3. Okyanustaki plastik atıklar nasıl değişiyor?

Okyanuslar çoğunlukla soğuk ve karanlıktır. Yalnızca su yüzeyine yakın yerlerde ve kıyılarda plastik döküntülerin parçalanmasını teşvik eden koşullar hakimdir. Burada, UV radyasyonunun, ısının ve dalga etkisinin etkisi altında, daha büyük çöpler mikro ve nanoplastik haline gelinceye kadar giderek daha küçük parçalara bölünür. Plastiklerin biyobozunması, yani yeniden mineralizasyonu denizde önemli ölçüde mevcut değildir.

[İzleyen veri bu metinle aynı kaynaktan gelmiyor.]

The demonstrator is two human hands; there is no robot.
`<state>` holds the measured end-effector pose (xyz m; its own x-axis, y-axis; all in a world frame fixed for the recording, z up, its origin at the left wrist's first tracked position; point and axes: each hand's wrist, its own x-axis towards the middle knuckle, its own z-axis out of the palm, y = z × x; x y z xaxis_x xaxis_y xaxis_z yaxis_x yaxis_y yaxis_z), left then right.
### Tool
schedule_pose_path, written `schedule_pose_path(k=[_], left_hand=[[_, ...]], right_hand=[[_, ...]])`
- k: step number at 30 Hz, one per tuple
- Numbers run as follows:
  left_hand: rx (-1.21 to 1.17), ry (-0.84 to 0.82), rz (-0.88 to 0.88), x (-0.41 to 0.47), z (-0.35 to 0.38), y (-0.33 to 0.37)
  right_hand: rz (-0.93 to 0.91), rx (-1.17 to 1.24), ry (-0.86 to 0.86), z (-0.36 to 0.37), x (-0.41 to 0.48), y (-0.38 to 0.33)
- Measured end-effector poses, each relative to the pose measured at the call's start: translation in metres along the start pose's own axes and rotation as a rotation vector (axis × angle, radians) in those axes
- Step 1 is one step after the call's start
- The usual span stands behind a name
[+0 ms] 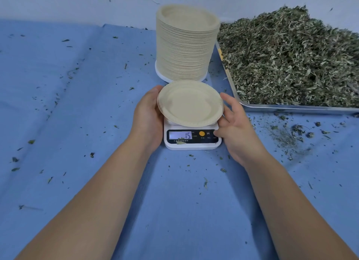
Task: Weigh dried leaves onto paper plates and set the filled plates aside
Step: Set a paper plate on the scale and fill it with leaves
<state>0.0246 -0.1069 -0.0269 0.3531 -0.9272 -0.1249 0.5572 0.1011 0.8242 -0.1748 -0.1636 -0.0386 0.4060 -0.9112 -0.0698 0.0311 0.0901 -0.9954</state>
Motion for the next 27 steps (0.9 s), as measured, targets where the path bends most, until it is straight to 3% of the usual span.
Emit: schedule_pose_path(k=[8, 27], left_hand=[[-0.075, 0.108, -0.006, -0.0040, 0.0053, 0.0013], [-0.087, 0.065, -0.072, -0.0047, 0.0091, 0.0005]], right_hand=[[0.006, 0.019, -0.004, -0.0011, -0.0012, -0.0014], [0.025, 0.005, -0.004, -0.0002, -0.0026, -0.0040]])
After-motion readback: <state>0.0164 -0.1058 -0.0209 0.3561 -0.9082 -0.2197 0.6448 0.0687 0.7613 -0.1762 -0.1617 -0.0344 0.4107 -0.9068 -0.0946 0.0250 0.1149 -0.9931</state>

4. Okyanustaki plastik atıkların deniz canlıları üzerinde ne gibi etkileri vardır?

Helgoland'daki Gannet'ler

Hayvanlar ağ, ip, folyo gibi plastik çöplere dolandıklarında boğuluyor, midelerini doldurduklarında ise açlıktan ölüyorlar. Özellikle plastik parçaların av hayvanları ile karıştırılması balıkları, kaplumbağaları, deniz kuşlarını ve deniz memelilerini tehlikeye atıyor. Almanya’nın Helgoland adasındaki bu sümsük kuşları, yuvalarını inşa etmek için ağlardan ve taşıyıcı halatlardan elde edilen plastik malzemeleri kullanıyor. Ne yazık ki, hem genç hem de yetişkin kuşlar materyale kapılıp kendilerini boğuyor ya da açlıktan ölüyor. Fotoğraf: Mark Lenz

Depozito besleyici: Kum kurdu

Birçok deniz omurgasızı, mikroplastik parçacıkları yiyecekleriyle birlikte yutar. Deniz bentik ortamlarındaki önemli bir ekolojik grup, yiyeceklerini tortuyla birlikte alan, kurtçuklar veya deniz hıyarları gibi tortu besleyiciler olarak adlandırılanlardır. Kum kurdu ( Arenicola marina ) bu gruba aittir. Mikroplastikler, yuttuğu kumla birlikte mide-bağırsak kanalından geçerek kumun sindirilmeyen bileşenleriyle birlikte dışarı atılıyor. Fotoğraf: Mark Lenz

Filtre besleyici: mavi midye

Bir diğer önemli grup ise, su kolonundan yiyecek parçacıklarını filtreleyen midye ve midye gibi filtre besleyiciler olarak adlandırılanlardır. Mavi midyeler tipik filtre besleyicilerdir. Aynı zamanda filtreleme aparatı görevi de gören hassas solungaçları plastikten kirlenmiş veya zarar görmüş olabilir mi? GEOMAR’dan Thea Hamm ve Mark Lenz , mikroplastiklerin midyeler üzerindeki etkilerine ilişkin bugüne kadarki en uzun laboratuvar deneyinin sonuçlarını 2021’de yayınladı.